Se nel primo mese dal suo insediamento Van Rompuy non ricevette visite, da gennaio in poi a Bruxelles arrivarono, fra gli altri, l’allora Primo Ministro greco George Papandreou, la Cancelliera tedesca Angela Merkel e il Primo Ministro inglese Gordon Brown. Donald Tusk, nei suoi primi mesi, ha ricevuto invece una telefonata dal presidente turco Recep Tayyip Erdogan ed è andato in visita in Estonia e Lituania. Mentre a Bruxelles sono arrivati il primo ministro turco Ahmet Davutoglu, quello norvegese, Erna Solberg, e il vice presidente degli Stati Uniti Joe Biden.
Van Rompuy, nel suo primo anno e mezzo da presidente, ha incontrato più di 20 capi di Stato tessendo una rete di relazioni forti. Un’eccezione però c’è stata, quella del presidente americano Barack Obama che, durante un summit a Washington nel 2010, non ha potuto incontrare Van Rompuy privatamente. Obama però è arrivato a Bruxelles quattro anni dopo e in quell’occasione i due hanno avuto un lungo dialogo. Tusk invece, aspetta ancora la visita del presidente degli Usa in Belgio, che al momento non è in programma.
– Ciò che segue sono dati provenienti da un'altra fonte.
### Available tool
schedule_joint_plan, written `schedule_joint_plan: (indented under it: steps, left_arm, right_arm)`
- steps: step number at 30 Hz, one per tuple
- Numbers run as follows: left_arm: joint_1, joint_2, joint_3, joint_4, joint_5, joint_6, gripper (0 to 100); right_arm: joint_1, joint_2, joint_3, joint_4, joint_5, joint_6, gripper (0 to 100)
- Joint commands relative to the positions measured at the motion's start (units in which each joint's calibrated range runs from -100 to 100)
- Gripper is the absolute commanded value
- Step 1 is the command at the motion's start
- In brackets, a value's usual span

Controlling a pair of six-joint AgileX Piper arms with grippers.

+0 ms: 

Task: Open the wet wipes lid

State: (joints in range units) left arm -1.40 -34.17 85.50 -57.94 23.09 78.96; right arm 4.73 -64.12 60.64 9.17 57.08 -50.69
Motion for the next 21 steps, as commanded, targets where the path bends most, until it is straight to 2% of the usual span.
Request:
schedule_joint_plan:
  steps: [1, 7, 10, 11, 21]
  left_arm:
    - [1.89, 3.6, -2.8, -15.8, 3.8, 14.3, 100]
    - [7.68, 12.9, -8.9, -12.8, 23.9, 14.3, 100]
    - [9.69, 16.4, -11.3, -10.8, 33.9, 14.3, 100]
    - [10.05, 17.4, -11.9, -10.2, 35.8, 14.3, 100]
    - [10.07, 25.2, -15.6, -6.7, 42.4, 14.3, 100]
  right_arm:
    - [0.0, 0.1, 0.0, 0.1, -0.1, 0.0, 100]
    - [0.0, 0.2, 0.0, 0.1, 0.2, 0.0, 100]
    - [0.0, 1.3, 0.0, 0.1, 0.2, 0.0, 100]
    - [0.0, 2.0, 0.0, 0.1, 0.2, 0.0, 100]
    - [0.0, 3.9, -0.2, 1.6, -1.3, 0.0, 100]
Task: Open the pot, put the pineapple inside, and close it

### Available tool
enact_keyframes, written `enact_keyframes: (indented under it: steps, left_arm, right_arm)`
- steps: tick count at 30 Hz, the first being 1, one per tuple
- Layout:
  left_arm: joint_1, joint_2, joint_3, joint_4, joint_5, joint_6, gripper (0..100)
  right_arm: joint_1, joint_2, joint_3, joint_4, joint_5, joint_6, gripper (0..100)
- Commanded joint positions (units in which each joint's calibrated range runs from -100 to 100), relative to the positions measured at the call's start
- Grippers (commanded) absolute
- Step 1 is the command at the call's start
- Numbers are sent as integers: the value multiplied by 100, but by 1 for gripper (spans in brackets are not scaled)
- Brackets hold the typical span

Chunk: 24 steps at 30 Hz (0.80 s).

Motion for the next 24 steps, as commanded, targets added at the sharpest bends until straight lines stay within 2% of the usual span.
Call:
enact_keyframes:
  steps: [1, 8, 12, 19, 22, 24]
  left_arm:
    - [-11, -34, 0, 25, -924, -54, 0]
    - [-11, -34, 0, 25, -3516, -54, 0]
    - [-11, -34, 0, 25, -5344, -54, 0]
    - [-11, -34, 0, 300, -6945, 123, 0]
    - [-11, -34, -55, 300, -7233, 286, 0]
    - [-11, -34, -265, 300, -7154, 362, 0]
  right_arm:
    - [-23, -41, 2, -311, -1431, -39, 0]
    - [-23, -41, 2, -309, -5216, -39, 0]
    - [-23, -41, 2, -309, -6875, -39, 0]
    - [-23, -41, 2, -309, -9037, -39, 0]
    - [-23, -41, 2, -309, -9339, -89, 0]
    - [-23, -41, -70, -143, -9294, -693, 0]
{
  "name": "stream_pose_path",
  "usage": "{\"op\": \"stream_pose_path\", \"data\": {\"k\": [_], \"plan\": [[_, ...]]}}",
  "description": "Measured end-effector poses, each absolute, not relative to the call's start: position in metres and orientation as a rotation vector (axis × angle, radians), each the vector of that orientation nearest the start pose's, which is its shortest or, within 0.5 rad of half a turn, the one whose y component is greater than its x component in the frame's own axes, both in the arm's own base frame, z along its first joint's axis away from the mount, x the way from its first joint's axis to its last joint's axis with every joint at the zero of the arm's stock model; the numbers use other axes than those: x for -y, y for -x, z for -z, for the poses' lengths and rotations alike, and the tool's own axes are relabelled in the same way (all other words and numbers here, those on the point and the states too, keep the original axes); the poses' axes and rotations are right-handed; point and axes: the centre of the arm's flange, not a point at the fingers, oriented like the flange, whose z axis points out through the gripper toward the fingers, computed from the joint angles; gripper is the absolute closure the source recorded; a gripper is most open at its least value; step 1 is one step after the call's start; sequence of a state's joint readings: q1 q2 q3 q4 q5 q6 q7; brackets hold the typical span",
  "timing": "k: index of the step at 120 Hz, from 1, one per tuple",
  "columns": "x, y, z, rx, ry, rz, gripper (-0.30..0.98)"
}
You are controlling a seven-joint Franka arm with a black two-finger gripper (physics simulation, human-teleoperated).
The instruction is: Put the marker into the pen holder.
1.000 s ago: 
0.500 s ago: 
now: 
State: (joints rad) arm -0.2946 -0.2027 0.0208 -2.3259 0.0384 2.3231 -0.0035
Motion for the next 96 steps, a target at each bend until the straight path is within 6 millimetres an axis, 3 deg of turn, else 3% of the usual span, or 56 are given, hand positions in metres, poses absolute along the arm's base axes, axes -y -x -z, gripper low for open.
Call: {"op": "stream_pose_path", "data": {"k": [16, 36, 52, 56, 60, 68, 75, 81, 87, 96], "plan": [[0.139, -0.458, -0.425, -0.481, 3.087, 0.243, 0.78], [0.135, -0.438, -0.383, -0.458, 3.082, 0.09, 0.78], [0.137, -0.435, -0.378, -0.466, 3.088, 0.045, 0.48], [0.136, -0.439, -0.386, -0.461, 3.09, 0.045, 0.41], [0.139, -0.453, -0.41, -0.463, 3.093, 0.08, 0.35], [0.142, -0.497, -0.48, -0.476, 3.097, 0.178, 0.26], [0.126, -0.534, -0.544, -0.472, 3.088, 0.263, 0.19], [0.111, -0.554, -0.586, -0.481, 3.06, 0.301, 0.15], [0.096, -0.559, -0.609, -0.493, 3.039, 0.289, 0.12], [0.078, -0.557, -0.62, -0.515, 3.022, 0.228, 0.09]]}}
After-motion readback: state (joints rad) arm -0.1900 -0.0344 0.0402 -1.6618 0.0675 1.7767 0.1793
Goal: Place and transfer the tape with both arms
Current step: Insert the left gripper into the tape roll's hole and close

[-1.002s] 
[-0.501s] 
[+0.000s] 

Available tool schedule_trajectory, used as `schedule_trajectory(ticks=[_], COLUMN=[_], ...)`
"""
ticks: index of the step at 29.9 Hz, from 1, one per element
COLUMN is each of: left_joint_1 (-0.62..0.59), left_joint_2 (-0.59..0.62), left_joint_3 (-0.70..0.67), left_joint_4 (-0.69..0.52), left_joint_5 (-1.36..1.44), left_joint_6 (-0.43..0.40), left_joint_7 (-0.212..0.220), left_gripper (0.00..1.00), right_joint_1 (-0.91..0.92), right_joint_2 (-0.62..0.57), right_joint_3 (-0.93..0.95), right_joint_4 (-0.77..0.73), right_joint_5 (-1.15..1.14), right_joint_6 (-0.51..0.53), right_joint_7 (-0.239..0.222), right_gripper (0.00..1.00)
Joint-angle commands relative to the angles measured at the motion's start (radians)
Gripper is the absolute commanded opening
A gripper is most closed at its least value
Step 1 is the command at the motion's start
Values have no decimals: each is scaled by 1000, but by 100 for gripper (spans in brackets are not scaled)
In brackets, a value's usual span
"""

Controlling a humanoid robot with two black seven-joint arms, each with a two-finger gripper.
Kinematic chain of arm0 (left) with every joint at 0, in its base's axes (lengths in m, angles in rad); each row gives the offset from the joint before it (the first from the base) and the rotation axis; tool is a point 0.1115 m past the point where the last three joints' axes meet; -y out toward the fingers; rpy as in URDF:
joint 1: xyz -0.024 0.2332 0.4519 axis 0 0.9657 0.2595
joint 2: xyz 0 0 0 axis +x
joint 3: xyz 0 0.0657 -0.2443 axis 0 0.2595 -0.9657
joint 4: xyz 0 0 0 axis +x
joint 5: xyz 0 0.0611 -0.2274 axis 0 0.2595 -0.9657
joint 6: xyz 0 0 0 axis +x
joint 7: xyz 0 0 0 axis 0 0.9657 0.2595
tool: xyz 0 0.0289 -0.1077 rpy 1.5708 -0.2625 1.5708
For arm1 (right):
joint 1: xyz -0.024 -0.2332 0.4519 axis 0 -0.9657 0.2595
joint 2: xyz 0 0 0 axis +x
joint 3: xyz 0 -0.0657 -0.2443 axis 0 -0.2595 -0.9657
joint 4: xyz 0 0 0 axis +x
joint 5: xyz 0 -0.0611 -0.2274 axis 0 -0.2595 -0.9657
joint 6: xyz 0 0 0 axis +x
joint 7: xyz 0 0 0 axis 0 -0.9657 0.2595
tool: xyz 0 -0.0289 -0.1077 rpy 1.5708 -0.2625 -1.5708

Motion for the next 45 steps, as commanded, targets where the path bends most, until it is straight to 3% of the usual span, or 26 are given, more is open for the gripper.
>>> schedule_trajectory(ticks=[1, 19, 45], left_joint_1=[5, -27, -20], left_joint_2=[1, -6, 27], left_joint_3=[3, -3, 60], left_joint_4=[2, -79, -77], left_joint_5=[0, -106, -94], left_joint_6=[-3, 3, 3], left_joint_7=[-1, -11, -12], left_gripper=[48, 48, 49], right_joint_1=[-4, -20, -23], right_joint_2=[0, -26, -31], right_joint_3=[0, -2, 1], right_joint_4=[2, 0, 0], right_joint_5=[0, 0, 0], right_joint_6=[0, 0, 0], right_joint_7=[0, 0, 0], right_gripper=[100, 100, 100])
Il polacco, nell’attesa, è volato a Washington per incontrare l’inquilino della Casa Bianca. Perché Tusk più che ricevere i leader a Bruxelles, viaggia per raggiungerli. È stato ad Atene da Tsipras, a Gerusalemme da Netanyahu e poi ancora a Parigi da François Hollande e al Cairo da al-Sisi.
I metodi sono diversi, così come i periodi storici e le questioni in primo piano sulle scrivanie del Consiglio Europeo. Van Rompuy ha concluso i suoi due mandati con un’agenda fitta di impegni fino alla fine (per esempio partecipando al G20 di Brisbane) e starà a Tusk intensificare gli inviti a Bruxelles per riuscire a competere con il suo predecessore.